_DATASET SECTION_.
┏━━
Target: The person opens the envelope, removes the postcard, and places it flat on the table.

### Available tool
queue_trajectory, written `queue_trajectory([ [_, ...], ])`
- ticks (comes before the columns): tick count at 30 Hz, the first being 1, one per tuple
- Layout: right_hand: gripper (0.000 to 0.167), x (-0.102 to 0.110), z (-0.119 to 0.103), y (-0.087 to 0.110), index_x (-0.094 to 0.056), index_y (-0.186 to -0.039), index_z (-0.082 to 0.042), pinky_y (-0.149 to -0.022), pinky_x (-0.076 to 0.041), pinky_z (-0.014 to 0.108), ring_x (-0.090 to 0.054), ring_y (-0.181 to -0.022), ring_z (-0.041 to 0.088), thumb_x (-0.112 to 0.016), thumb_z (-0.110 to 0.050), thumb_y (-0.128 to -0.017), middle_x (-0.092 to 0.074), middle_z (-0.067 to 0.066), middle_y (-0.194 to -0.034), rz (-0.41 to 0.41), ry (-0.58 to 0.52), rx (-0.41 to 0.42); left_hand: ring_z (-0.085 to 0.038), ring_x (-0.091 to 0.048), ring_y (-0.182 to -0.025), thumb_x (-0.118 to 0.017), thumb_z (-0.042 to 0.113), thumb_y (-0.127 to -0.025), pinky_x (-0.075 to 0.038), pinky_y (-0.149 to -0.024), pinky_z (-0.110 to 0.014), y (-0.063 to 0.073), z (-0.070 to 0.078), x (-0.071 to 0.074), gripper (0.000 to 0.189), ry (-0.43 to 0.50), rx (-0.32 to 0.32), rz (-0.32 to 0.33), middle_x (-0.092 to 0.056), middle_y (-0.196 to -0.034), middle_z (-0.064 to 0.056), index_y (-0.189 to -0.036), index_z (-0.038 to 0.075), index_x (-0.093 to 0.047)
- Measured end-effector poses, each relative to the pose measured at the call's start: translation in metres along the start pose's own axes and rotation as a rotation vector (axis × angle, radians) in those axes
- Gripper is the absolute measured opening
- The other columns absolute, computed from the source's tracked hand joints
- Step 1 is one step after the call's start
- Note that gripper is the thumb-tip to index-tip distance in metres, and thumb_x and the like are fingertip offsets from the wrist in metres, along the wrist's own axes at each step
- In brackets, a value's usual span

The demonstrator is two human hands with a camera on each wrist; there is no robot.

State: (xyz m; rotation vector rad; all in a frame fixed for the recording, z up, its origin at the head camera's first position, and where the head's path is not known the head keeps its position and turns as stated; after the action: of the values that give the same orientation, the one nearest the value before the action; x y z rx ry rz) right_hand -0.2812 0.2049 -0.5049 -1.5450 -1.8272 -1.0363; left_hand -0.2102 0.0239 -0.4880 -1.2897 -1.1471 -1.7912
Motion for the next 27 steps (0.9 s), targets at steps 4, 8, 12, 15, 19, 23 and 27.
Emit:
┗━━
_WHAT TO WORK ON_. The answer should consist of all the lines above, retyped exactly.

_REPLY_.
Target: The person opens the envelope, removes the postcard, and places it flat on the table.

### Available tool
queue_trajectory, written `queue_trajectory([ [_, ...], ])`
- ticks (comes before the columns): tick count at 30 Hz, the first being 1, one per tuple
- Layout: right_hand: gripper (0.000 to 0.167), x (-0.102 to 0.110), z (-0.119 to 0.103), y (-0.087 to 0.110), index_x (-0.094 to 0.056), index_y (-0.186 to -0.039), index_z (-0.082 to 0.042), pinky_y (-0.149 to -0.022), pinky_x (-0.076 to 0.041), pinky_z (-0.014 to 0.108), ring_x (-0.090 to 0.054), ring_y (-0.181 to -0.022), ring_z (-0.041 to 0.088), thumb_x (-0.112 to 0.016), thumb_z (-0.110 to 0.050), thumb_y (-0.128 to -0.017), middle_x (-0.092 to 0.074), middle_z (-0.067 to 0.066), middle_y (-0.194 to -0.034), rz (-0.41 to 0.41), ry (-0.58 to 0.52), rx (-0.41 to 0.42); left_hand: ring_z (-0.085 to 0.038), ring_x (-0.091 to 0.048), ring_y (-0.182 to -0.025), thumb_x (-0.118 to 0.017), thumb_z (-0.042 to 0.113), thumb_y (-0.127 to -0.025), pinky_x (-0.075 to 0.038), pinky_y (-0.149 to -0.024), pinky_z (-0.110 to 0.014), y (-0.063 to 0.073), z (-0.070 to 0.078), x (-0.071 to 0.074), gripper (0.000 to 0.189), ry (-0.43 to 0.50), rx (-0.32 to 0.32), rz (-0.32 to 0.33), middle_x (-0.092 to 0.056), middle_y (-0.196 to -0.034), middle_z (-0.064 to 0.056), index_y (-0.189 to -0.036), index_z (-0.038 to 0.075), index_x (-0.093 to 0.047)
- Measured end-effector poses, each relative to the pose measured at the call's start: translation in metres along the start pose's own axes and rotation as a rotation vector (axis × angle, radians) in those axes
- Gripper is the absolute measured opening
- The other columns absolute, computed from the source's tracked hand joints
- Step 1 is one step after the call's start
- Note that gripper is the thumb-tip to index-tip distance in metres, and thumb_x and the like are fingertip offsets from the wrist in metres, along the wrist's own axes at each step
- In brackets, a value's usual span

The demonstrator is two human hands with a camera on each wrist; there is no robot.

State: (xyz m; rotation vector rad; all in a frame fixed for the recording, z up, its origin at the head camera's first position, and where the head's path is not known the head keeps its position and turns as stated; after the action: of the values that give the same orientation, the one nearest the value before the action; x y z rx ry rz) right_hand -0.2812 0.2049 -0.5049 -1.5450 -1.8272 -1.0363; left_hand -0.2102 0.0239 -0.4880 -1.2897 -1.1471 -1.7912
Motion for the next 27 steps (0.9 s), targets at steps 4, 8, 12, 15, 19, 23 and 27.
Emit:

There's no more to the answer.